ISCA Archive Interspeech 2023
ISCA Archive Interspeech 2023

DeepVQE: Real Time Deep Voice Quality Enhancement for Joint Acoustic Echo Cancellation, Noise Suppression and Dereverberation

Nicolae Catalin Ristea, Evgenii Indenbom, Ando Saabas, Tanel Pärnamaa, Jegor Guzhvin, Ross Cutler

Acoustic echo cancellation (AEC), noise suppression (NS) and dereverberation (DR) are an integral part of modern full-duplex communication systems. As the demand for teleconferencing systems increases, addressing these tasks is required for an effective and efficient online meeting experience. Most prior research proposes solutions for these tasks separately, combining them with digital signal processing (DSP) based components, resulting in complex pipelines that are often impractical to deploy in real-world applications.
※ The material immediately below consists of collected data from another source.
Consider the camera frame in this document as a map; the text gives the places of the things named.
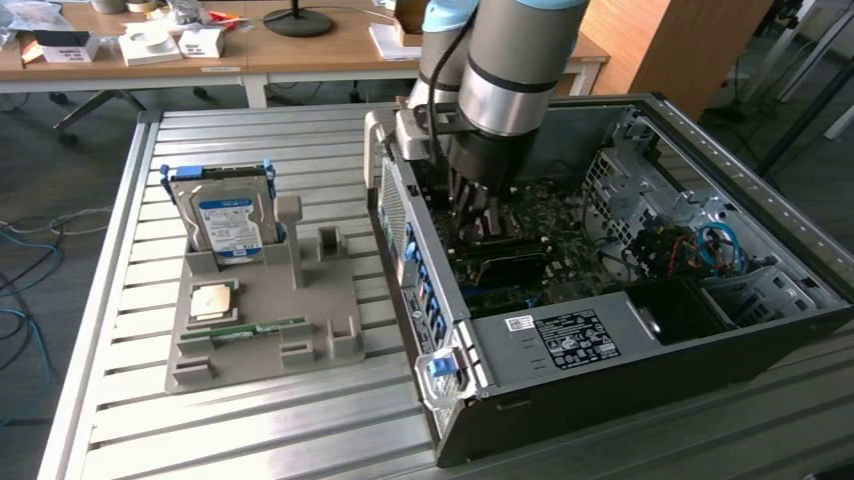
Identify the graphics card with metal bracket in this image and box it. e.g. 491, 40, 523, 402
459, 249, 559, 294

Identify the green motherboard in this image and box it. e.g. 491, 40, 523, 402
426, 182, 642, 319

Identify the stack of white papers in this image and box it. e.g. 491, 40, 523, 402
368, 22, 423, 62

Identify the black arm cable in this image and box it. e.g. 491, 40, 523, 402
424, 0, 483, 169

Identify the clear plastic bag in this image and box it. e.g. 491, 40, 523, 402
0, 0, 75, 39

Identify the metal drive cage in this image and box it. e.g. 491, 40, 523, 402
578, 144, 675, 251

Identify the white labelled box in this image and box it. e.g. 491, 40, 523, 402
32, 29, 102, 65

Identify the blue case latch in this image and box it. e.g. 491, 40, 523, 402
426, 352, 459, 384

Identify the black metal post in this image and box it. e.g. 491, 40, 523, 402
753, 64, 854, 176

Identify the blue data wire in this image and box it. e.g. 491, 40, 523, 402
695, 221, 749, 276

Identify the white floor cable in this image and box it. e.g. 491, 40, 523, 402
0, 207, 112, 236

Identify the hard disk with blue caddy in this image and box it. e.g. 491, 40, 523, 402
158, 160, 286, 266

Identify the black open PC case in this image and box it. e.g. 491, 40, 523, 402
363, 91, 854, 469

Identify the wooden cabinet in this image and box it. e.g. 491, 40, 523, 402
571, 0, 779, 121

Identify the silver CPU chip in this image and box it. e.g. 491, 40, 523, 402
187, 285, 234, 321

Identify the silver disk bay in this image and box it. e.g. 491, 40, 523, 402
699, 264, 819, 326

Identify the blue floor cable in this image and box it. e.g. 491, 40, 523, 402
0, 219, 63, 426

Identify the black power wire bundle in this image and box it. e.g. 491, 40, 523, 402
630, 227, 702, 279

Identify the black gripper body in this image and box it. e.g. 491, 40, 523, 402
444, 130, 539, 191

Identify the black castor table leg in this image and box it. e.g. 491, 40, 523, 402
52, 88, 150, 147

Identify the green RAM stick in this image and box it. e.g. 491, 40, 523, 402
178, 319, 307, 346

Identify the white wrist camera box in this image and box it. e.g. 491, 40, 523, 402
392, 104, 462, 162

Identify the black round lamp base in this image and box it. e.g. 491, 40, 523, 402
262, 0, 335, 39

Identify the white block with tape roll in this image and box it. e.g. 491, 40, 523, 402
118, 22, 183, 67

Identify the grey parts rack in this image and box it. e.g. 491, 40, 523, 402
162, 195, 367, 396

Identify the small white carton box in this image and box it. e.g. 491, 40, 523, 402
178, 27, 227, 60

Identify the brown cardboard box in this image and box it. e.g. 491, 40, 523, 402
394, 0, 428, 35

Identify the grey power supply unit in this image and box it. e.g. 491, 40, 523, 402
466, 292, 659, 389

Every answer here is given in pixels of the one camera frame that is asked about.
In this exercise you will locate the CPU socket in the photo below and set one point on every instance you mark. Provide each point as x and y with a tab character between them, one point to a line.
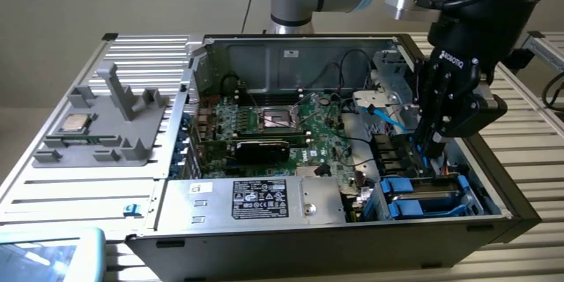
279	117

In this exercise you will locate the open black PC case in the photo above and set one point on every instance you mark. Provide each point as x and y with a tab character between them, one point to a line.
309	245

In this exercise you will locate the silver CPU chip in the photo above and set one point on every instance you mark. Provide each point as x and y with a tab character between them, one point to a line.
77	123

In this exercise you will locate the grey plastic parts rack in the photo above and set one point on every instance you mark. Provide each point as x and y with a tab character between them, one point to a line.
102	130

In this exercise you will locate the white plastic drive bracket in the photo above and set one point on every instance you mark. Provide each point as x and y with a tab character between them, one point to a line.
370	98

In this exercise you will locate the blue plastic latch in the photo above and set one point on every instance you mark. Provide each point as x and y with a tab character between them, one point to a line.
131	210

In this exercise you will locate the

This paper proposes a real-time cross-attention deep model, named DeepVQE, based on residual convolutional neural networks (CNNs) and recurrent neural networks (RNNs) to simultaneously address AEC, NS, and DR. DeepVQE achieves state-of-the-art performance on non-personalized tracks from the 2023 AEC and 2023 DNS Challenge test sets. Moreover, the model runs in real-time and has been successfully tested for the Microsoft Teams platform.